Schwartz, Jay - Music for five stringed instruments

Von der Topologie der Klänge


Label/Verlag: WERGO
Detailinformationen zum besprochenen Titel


Die Musik von Jay Schwartz bewegt sich zwischen Physik und Poesie und erreicht dadurch einen universalen Charakter.

‚Es ist gut für die Seele des Komponisten, etwas zu schreiben, das nichts anderes zu sein vorgibt, als es ist’ sagte Morton Feldman einmal über eines seiner Werke. So ähnlich verhält es sich mit der Musik von Jay Schwartz. ‘Music for Orchestra’, ‘Music for Chamber Ensemble’, ‘Music for Piano’ oder ‘Music for Autosonic Gongs’ sind seine Werke betitelt, und genau das wollen sie sein: Musik – klingende, in Form gebrachte Schwingungen, hörbar gemachte Physik. Vier Beispiele sind auf der Portrait-CD versammelt, die jüngst in der Edition Zeitgenössische Musik des Deutschen Musikrats bei Wergo erschienen ist.

Die 1997 entstandene ‘Music for Five Stringed Instruments’ markiert einen Wendepunkt in Jay Schwartz' Schaffen und bildet gleichzeitig den Ausgangspunkt für eine ganze Reihe von weiteren Werken. Innerhalb von zwanzig Minuten wird hier das Entstehen eines tonalen Prozesses ausformuliert. Die Verlangsamung von Formprozessen, vom Übergang des Geräuschstadiums in einen Ton, mithin die Mikroskopierung der Tonerzeugung wird hier formal gestaltet. Diese Gestaltung unterliegt dabei einer strengen Architektur: Sowohl horizontal als auch vertikal, in Mikro- und Makrostruktur werden mathematische Prinzipien angewandt, von den Proportionen des Goldenen Schnitts bis zur Fibonacci-Reihe.

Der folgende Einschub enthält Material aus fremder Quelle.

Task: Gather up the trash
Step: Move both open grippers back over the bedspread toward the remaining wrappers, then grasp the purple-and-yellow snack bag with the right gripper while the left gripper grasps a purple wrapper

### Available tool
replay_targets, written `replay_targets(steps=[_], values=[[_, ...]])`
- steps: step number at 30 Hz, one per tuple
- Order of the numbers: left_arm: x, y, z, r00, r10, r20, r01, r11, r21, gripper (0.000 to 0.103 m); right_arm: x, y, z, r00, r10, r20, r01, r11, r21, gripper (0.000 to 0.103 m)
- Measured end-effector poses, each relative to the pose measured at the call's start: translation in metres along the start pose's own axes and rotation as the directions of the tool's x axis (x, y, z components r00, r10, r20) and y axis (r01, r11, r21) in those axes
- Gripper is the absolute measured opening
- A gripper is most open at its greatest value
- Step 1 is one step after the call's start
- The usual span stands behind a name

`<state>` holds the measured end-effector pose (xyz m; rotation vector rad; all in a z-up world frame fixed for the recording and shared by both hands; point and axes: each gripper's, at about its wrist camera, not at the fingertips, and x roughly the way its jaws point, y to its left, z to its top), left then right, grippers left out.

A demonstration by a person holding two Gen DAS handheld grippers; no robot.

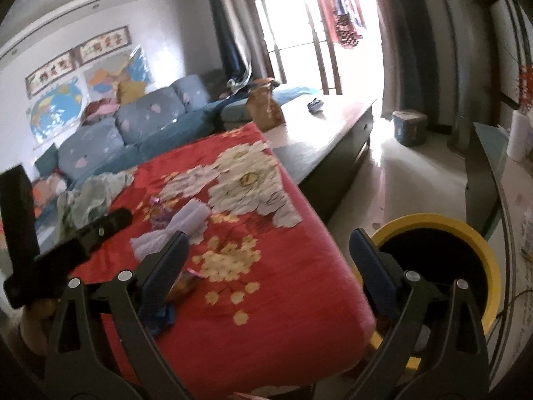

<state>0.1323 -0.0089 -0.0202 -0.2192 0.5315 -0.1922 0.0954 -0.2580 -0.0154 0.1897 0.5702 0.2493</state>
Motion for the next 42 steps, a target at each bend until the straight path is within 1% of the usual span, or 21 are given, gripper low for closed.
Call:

Das Geräuschhafte ist bei Schwartz nicht das Andere gegenüber einer tonalen Tradition sondern das Resultat einer extremen Konzentration auf die Ränder der Klangerzeugung. Wenn man in einem Schubertschen Streichquintett zu Beginn eines Akkordes das Bogengeräusch wahrnimmt, so ist dieses ‘Abfallprodukt’ der Tonerzeugung für Schwartz der Beginn eines gigantischen Zooms, einer Art von musikalischer Zeitlupe. Das Stadium zwischen Bogengeräusch und klingendem Ton wird auskomponiert, und der Hörer hat die Gelegenheit zu einer akustischen ‘Entdeckung der Langsamkeit’. Dass Langsamkeit nicht gleichbedeutend mit Langwierigkeit ist, liegt an dem außergewöhnlichen Formsinn von Jay Schwartz. Die Struktur seiner Werke ist hervorragend ausgehört, so dass die Aufmerksamkeit des Hörers keiner Leerstelle ausgesetzt wird.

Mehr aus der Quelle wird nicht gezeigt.